Thomas came down to me about 9:30 that night, complaining his ear hurt. Having been through this one before, I took him to Wee Care (April had come home early because she was not feeling well). When nurse put the thermometer in his ear, he told her that it was the other ear that hurt. It was an infection, so I asked that the antibiotics be done with an injection. He screamed when the needle went in, of course, but after he told me, “Dad, that REALLY hurt”. On the way out he gave the doctor his meanest look and said, “I HATE doctors”. He was feeling much better this morning.

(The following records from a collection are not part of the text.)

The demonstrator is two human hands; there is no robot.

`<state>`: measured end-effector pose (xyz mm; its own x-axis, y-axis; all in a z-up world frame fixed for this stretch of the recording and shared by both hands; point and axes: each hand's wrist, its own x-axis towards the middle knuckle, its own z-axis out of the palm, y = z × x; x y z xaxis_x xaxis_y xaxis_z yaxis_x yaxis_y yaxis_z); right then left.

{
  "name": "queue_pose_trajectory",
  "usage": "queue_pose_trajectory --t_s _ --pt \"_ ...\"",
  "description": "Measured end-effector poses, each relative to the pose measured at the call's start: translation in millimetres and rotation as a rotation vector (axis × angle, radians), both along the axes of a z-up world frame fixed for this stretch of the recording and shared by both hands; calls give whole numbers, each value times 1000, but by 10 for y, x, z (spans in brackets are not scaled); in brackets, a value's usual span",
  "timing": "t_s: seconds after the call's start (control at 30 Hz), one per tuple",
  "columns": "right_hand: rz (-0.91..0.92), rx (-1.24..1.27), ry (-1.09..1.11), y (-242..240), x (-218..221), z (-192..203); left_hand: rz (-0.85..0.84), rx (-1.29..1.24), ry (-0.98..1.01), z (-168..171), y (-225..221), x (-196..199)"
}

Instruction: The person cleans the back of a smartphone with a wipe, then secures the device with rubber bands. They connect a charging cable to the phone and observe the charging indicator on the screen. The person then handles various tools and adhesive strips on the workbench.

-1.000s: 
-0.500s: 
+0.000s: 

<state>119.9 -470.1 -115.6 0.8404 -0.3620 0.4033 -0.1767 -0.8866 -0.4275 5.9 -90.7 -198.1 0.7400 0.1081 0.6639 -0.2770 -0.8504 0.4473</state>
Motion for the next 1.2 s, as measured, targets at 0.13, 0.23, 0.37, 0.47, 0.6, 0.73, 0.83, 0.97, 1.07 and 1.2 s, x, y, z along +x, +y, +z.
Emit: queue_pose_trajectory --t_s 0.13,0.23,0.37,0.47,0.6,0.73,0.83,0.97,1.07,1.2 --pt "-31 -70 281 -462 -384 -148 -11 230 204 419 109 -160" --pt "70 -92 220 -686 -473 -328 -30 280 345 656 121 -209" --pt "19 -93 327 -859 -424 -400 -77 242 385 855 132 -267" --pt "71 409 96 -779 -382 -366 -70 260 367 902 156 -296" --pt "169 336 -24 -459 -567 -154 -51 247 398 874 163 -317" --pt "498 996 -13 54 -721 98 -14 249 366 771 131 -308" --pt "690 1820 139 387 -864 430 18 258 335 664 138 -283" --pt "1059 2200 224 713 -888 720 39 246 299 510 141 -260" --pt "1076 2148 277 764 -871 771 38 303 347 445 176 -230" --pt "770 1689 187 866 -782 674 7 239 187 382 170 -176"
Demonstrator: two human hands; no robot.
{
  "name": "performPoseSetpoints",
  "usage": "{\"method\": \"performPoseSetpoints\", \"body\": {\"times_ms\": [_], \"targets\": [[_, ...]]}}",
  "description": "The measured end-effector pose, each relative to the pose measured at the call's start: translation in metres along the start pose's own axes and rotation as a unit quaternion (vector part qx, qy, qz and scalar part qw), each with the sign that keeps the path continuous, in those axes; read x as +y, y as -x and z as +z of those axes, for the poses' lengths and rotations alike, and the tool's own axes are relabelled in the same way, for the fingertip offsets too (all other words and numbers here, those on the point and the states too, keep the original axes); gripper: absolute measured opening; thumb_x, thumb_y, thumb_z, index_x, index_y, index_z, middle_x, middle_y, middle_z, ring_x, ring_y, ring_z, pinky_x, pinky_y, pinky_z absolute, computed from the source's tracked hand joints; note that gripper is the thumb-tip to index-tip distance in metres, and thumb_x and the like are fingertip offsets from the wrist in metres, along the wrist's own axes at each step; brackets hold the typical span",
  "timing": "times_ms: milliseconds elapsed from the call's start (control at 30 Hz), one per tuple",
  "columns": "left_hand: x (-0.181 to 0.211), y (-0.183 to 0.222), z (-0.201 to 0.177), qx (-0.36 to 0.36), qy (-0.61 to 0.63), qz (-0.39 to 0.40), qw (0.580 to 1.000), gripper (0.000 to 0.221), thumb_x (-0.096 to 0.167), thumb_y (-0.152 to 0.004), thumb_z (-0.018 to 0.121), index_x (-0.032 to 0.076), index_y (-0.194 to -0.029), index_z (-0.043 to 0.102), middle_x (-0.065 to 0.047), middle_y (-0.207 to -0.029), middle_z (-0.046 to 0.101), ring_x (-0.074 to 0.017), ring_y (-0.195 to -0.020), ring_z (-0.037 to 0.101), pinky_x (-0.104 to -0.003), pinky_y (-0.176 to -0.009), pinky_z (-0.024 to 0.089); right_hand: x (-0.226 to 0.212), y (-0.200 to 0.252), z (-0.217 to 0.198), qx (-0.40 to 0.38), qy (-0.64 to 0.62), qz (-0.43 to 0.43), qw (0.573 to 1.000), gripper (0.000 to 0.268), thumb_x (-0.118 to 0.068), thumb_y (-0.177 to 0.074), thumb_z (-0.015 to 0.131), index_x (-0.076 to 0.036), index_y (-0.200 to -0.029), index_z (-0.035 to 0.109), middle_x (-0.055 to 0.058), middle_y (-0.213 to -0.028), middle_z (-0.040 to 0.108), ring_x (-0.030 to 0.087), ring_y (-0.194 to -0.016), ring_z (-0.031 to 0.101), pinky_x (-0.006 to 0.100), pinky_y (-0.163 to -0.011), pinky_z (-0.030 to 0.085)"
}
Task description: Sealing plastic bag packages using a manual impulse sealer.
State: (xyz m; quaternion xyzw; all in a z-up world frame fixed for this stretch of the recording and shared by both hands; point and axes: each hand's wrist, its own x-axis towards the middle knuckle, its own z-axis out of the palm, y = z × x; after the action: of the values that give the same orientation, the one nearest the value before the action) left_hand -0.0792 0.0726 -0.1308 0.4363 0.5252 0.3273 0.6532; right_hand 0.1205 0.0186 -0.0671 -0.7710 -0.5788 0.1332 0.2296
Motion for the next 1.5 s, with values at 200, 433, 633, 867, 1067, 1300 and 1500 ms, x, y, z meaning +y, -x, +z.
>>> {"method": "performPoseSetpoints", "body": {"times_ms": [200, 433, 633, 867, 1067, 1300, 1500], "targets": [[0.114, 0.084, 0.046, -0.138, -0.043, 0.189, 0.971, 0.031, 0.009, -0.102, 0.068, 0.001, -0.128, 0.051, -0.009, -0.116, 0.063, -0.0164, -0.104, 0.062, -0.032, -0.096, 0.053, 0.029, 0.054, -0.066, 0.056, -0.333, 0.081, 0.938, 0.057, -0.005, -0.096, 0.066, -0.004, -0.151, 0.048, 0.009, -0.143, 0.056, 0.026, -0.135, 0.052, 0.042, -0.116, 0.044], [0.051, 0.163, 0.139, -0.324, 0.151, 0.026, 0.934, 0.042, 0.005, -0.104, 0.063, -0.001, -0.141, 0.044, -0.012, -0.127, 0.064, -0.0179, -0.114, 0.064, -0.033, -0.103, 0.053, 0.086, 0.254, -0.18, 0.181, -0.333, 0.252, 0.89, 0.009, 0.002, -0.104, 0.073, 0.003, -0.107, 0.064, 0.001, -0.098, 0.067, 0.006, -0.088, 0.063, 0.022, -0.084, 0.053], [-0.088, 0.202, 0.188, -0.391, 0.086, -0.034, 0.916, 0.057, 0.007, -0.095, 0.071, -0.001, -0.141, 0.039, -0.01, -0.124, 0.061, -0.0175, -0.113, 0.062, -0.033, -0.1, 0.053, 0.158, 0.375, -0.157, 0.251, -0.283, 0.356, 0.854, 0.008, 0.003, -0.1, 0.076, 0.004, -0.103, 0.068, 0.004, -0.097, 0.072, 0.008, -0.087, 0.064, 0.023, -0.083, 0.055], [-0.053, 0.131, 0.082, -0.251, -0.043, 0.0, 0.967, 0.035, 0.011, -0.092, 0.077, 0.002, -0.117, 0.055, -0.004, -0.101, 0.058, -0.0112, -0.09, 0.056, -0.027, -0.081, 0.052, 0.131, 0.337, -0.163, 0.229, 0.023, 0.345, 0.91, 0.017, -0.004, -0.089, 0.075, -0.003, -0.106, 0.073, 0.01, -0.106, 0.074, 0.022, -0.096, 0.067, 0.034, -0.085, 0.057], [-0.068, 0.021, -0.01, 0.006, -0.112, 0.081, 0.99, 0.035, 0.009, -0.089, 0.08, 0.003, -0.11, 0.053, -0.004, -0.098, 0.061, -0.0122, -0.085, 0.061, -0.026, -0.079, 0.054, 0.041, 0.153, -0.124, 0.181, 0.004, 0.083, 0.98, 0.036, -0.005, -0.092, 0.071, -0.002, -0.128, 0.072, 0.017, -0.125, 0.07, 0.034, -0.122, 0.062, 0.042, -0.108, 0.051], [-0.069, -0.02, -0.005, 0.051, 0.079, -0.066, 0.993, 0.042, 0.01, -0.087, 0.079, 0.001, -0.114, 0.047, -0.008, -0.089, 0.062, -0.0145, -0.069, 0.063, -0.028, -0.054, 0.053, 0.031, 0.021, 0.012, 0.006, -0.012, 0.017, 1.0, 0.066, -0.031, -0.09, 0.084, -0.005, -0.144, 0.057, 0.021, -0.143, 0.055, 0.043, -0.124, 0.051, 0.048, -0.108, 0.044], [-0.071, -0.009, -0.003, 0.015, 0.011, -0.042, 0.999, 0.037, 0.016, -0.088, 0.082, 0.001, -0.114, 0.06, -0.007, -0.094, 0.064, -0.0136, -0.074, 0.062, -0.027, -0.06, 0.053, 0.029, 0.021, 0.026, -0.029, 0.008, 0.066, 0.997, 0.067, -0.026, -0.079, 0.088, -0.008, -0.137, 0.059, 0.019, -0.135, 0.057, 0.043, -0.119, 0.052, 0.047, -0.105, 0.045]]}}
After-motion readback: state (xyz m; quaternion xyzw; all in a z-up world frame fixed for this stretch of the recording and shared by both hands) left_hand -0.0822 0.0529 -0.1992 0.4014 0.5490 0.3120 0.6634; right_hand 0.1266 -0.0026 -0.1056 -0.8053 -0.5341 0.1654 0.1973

Someone at MS had an interesting idea: an FAQ as a blog. I need to get a technical blog going. I had a couple of odd crashes to diagnose. New knowledge this week includes:

64 bit applications are a little more sensitive to exceptions and setjmp/longjmp. I need to be careful about static local variables.
Pay closer attention to compiler flags. The engine was using optimized libraries, but the main routines were not being passed the same flags. The library utility ar does not support ELF format files needed for 64 bit, so the library code was linked directly with the main code. The mix of flags caused things to be slow. Changing the flags to be consistent solved this. Level 3 optimization pegs a couple of the server processors at %100 utilization, so compiling a couple of versions for release should be fun.
A couple of clients ran some large amounts of claim data through the engine. I found that the UNIX kernel parameter maxdsiz that constrains the amount of dynamic memory each process can have was too low to handle it (it defaults to 64 MB).
I been mucking around with Flash. I have some nice new interfaces to use, but I can’t seem to get the page to load the animation. Weird. I might have to break down and read the documentation.

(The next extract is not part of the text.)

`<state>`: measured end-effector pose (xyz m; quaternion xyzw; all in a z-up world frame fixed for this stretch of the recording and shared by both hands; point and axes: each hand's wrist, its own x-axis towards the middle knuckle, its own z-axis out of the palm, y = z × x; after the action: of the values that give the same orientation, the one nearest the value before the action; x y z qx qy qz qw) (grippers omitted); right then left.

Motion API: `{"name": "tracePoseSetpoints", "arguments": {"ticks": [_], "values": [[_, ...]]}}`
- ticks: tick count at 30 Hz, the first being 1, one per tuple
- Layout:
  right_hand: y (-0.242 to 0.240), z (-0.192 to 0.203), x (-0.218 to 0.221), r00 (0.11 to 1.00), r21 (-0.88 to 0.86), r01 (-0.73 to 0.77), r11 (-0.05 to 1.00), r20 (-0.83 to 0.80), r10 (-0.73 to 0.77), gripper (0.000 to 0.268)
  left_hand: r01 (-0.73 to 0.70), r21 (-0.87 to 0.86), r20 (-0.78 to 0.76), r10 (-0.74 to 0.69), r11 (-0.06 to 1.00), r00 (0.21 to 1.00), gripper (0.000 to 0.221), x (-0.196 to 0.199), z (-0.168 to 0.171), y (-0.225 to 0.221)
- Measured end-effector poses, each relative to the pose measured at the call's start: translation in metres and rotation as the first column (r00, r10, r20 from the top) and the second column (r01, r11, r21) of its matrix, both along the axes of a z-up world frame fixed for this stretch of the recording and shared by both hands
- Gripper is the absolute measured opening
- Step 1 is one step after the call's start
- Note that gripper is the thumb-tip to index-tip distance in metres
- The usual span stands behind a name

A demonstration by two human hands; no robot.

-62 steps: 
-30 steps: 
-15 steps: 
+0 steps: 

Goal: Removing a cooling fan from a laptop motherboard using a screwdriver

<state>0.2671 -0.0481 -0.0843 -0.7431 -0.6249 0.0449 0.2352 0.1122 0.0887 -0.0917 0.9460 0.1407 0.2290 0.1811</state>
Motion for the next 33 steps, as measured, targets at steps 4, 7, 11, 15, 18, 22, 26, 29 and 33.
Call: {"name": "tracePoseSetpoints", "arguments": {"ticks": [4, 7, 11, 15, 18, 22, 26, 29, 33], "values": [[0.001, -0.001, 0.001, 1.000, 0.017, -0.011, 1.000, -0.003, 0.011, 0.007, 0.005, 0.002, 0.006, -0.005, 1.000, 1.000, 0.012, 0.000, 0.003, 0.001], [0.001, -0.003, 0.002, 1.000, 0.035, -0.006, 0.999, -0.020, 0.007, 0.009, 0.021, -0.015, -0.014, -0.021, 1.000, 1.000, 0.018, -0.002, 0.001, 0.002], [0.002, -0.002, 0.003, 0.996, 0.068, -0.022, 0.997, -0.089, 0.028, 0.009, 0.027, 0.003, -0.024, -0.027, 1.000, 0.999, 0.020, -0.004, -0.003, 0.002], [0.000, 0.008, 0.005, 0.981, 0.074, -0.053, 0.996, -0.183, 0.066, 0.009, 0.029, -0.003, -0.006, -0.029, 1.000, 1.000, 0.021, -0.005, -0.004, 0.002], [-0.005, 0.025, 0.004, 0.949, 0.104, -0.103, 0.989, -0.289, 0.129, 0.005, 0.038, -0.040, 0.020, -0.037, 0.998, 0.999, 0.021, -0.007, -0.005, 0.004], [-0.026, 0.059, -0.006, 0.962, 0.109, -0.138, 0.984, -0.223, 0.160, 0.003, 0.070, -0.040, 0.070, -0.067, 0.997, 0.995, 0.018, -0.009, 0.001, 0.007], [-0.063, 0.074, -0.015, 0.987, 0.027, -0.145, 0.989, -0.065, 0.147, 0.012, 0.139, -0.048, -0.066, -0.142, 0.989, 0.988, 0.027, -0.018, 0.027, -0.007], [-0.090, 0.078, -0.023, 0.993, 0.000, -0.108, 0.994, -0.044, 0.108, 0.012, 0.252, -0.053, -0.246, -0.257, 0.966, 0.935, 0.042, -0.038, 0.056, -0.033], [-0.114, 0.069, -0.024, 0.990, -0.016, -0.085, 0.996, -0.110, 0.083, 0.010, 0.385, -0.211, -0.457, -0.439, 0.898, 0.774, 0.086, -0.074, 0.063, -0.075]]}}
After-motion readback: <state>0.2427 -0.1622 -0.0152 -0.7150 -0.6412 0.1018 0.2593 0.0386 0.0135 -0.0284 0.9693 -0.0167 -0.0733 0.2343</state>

Lots o’ plans for the spring. I’d like to build a small deck in front between the door and the corner window. It has always worried me that someone might fall off the small cement stairway, and it would give more room. In the summer, it would be in the shade of the house during the afternoon and evening. I have a general idea about how to do it. The main need is tools. I have to find a power saw somewhere, and replace the rechargeable batteries for the cordless drill/screwdriver. After the deck, there is a need to build a new swing set and play area out back. I also need to get into shape for it. Obesity is fast becoming the number one preventable killer in the U.S., and my pants are getting tight.

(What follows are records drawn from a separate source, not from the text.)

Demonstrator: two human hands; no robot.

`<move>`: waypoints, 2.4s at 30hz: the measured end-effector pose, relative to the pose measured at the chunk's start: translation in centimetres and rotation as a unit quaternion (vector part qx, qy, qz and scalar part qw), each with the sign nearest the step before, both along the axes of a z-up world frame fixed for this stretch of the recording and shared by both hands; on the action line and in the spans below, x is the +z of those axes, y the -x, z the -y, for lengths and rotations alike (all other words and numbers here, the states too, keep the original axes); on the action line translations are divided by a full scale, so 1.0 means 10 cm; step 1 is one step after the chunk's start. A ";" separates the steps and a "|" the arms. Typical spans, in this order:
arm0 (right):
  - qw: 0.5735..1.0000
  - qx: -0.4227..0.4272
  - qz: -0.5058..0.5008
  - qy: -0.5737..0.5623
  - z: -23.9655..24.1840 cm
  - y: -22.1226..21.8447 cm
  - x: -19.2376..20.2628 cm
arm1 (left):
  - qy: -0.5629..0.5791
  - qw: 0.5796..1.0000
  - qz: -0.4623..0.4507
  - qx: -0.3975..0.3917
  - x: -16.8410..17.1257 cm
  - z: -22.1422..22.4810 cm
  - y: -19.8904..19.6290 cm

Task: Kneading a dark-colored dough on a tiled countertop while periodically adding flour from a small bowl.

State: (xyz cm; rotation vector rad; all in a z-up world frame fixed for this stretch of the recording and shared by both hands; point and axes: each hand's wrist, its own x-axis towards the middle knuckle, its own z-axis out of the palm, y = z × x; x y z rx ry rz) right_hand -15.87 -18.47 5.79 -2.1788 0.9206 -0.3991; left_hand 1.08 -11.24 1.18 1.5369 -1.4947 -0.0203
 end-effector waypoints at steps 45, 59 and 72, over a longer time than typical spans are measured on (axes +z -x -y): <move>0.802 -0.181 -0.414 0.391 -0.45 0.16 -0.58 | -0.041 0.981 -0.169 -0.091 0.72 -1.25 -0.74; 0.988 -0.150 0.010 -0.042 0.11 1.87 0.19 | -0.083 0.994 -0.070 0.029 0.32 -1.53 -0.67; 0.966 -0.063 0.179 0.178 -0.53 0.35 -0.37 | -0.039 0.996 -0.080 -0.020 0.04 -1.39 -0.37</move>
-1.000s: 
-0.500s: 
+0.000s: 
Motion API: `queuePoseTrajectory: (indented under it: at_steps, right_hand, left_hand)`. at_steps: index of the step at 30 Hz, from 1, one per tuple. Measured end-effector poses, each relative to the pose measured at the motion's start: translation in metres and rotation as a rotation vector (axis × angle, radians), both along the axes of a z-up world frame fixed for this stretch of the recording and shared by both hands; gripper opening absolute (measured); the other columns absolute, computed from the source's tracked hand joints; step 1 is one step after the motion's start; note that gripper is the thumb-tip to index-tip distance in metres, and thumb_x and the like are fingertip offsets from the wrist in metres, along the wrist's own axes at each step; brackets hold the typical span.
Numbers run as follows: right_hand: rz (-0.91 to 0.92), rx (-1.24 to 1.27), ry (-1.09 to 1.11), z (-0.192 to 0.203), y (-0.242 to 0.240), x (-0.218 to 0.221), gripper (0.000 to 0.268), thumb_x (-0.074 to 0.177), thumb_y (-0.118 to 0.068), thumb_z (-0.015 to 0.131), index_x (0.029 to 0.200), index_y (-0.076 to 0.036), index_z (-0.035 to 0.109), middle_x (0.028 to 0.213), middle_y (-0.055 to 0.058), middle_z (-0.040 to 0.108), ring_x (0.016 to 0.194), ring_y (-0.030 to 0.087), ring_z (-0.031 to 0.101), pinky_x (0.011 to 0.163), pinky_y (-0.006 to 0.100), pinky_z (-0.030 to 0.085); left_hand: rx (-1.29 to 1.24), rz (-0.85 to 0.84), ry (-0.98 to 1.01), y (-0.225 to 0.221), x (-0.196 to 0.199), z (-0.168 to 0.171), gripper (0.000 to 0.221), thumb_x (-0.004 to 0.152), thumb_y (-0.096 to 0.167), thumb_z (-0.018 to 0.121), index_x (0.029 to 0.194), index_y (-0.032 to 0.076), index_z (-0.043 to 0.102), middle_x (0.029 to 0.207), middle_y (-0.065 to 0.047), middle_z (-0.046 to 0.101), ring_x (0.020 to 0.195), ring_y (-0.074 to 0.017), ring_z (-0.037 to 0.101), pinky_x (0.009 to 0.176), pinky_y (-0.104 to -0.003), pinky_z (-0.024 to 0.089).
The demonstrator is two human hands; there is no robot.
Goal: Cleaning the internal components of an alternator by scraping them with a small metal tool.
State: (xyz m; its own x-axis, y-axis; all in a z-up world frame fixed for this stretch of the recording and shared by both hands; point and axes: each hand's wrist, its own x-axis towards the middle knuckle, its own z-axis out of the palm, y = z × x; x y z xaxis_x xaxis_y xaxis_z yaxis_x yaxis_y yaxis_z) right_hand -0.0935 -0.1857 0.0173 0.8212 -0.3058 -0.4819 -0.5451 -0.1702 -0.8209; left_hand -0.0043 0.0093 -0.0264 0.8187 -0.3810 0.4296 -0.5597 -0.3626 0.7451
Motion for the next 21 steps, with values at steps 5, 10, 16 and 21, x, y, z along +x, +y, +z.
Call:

We get email every once in a while that someone in the department will be late, or is not coming in. Wednesday morning the manager sent one stating one of the senior developers was on his way. I thought that was an odd way to word it. By noon it was bugging me so much I put this reply together:

RE: Developer is on his way

How long is he able to stay?

And when he is here,
will we have any reason to fear?

At end of day, can he know
how much further there is to go?

Browsing through DevTrack for information to extract,
will this email cause a great distract?

When all manner of data is chipped in Onyx,
could buy a lot of gin and tonics?

Can much use be made of Jabber,
without resorting to mindless blabber?

(bizarre need to emulate Dr. Seuss has faded, returning to work...)

DevTrack is the defect and enhancement management software, Onyx is the customer information tracking software, and Jabber is the approved instant messaging software. It took a few minutes to come up with something that rhymes with onyx. The response evoked much laughter, and I hope some stress relief.